Wellbutrin (bupropion) is approved for use as an antidepressant. There have been some cases in which people on Wellbutrin had significant improvement clinically in their Crohn's disease. In this trial, the hypothesis that Wellbutrin can induce clinical remission in Crohn's disease will be tested.
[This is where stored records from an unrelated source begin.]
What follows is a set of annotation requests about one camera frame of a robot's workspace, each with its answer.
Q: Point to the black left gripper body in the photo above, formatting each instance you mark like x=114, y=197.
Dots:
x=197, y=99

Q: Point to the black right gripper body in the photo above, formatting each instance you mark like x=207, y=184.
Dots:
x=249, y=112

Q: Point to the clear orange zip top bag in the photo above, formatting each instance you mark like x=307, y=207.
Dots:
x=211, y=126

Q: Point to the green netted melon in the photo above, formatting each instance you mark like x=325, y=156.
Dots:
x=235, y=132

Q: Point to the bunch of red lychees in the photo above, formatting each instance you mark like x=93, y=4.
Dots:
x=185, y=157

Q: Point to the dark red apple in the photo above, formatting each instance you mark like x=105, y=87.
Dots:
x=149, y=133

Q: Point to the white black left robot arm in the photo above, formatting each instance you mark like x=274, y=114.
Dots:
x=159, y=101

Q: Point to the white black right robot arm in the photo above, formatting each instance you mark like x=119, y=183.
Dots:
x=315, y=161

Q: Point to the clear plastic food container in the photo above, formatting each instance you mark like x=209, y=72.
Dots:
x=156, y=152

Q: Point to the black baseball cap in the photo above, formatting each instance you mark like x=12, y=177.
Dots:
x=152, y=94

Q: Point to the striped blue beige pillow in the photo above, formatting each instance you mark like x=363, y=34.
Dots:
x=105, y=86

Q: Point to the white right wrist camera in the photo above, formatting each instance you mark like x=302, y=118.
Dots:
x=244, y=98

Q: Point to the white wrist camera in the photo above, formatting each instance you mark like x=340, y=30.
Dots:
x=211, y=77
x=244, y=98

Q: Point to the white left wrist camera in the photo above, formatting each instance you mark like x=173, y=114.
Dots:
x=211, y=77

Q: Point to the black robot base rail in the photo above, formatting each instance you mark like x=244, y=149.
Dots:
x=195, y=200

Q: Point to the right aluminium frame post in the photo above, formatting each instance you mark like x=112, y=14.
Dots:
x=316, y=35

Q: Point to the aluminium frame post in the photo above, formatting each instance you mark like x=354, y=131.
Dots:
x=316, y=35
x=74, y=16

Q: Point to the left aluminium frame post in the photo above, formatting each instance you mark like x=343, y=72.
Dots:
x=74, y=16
The investigators will also be looking to see if Wellbutrin can lower levels of the inflammatory cytokine tumor necrosis factor-alpha (TNF).

Study Timeline

• Study Start: 2005-05
• Study First Submitted: 2005-08-02
• Study First Submitted QC: 2005-08-02
• Study First Posted: 2005-08-04
• Primary Completion: 2006-03
• Study Completion: 2006-03
• Status Verified: 2012-01
• Last Update Submitted: 2012-01-19
• Last Update Posted: 2012-01-20

Recruitment & Eligibility

• Status: COMPLETED
• Sex: All
• Target Recruitment: 1

Inclusion Criteria

• Moderate to severe Crohn's disease with 220 < CDAI < 400.
• All patients in the study must have not had any anti-TNF antibodies for at least eight weeks.

Exclusion Criteria

• Patients will be excluded from the study if they have fulminant Crohn's disease requiring parenteral steroid treatment, hospitalization, or need of surgery imminently.
• Patients with serious infections in the preceding three months, opportunistic infections within one month, or current signs or symptoms of severe, progressive or uncontrolled renal, hepatic, hematologic, endocrine, pulmonary, cardiac, neurological, or cerebral disease will be excluded.
• Patients will also be excluded from the study if they have a history of a seizure, epilepsy, presumed current central nervous system tumor, have or have had anorexia nervosa or bulimia, are currently taking or have taken in the last four weeks any drug in the monoamine oxidase inhibitor class, or are allergic to Wellbutrin.
• Patients with active major depression or suicidal ideation will be excluded, as will patients with a score of 19 or higher on the Beck depression inventory.
• Patients will be excluded if they are currently or have taken a medicine in the selective serotonin reuptake class, mirtazapine, venlafaxine, a tricyclic antidepressant, a mood stabilizing, or antipsychotic medication in the previous two weeks.
• Patients will be excluded if they are currently abusing alcohol or have alcohol dependence.
• Patients will be excluded from the study if their baseline liver function tests are greater than twice the upper limit of normal, or if a clinical investigator believes that their baseline chemistry, liver function tests or complete blood count contraindicates entry into the study.
• Pregnant or lactating females are excluded.

Study & Design

• Study Type: INTERVENTIONAL
• Study Design: PARALLEL

Arm && Interventions

Group	Intervention	Description
Sugar pill	Wellbutrin (bupropion)	Placebo (sugar) pill with identical look to bupropion
buproprion	Wellbutrin (bupropion)	bupropion pill

Primary Outcome Measures

Name	Time	Method
Number of patients with Crohn's disease activity index (CDAI) < 150 at the end of twelve weeks	0, 2, 4, 8, 12 weeks

Secondary Outcome Measures

Name	Time	Method
Number of patients with CDAI drop of at least 70 points at the end of twelve weeks	0, 12 weeks
Effect of drug and/or placebo on tumor necrosis factor-alpha (TNF) levels	0, 12 weeks
Time course of CDAI	0, 2, 4, 8, 12 weeks

Trial Locations

Locations (2)

Mt. Sinai Medical Center; 🇺🇸 New York, New York, United States

University of Chicago; 🇺🇸 Chicago, Illinois, United States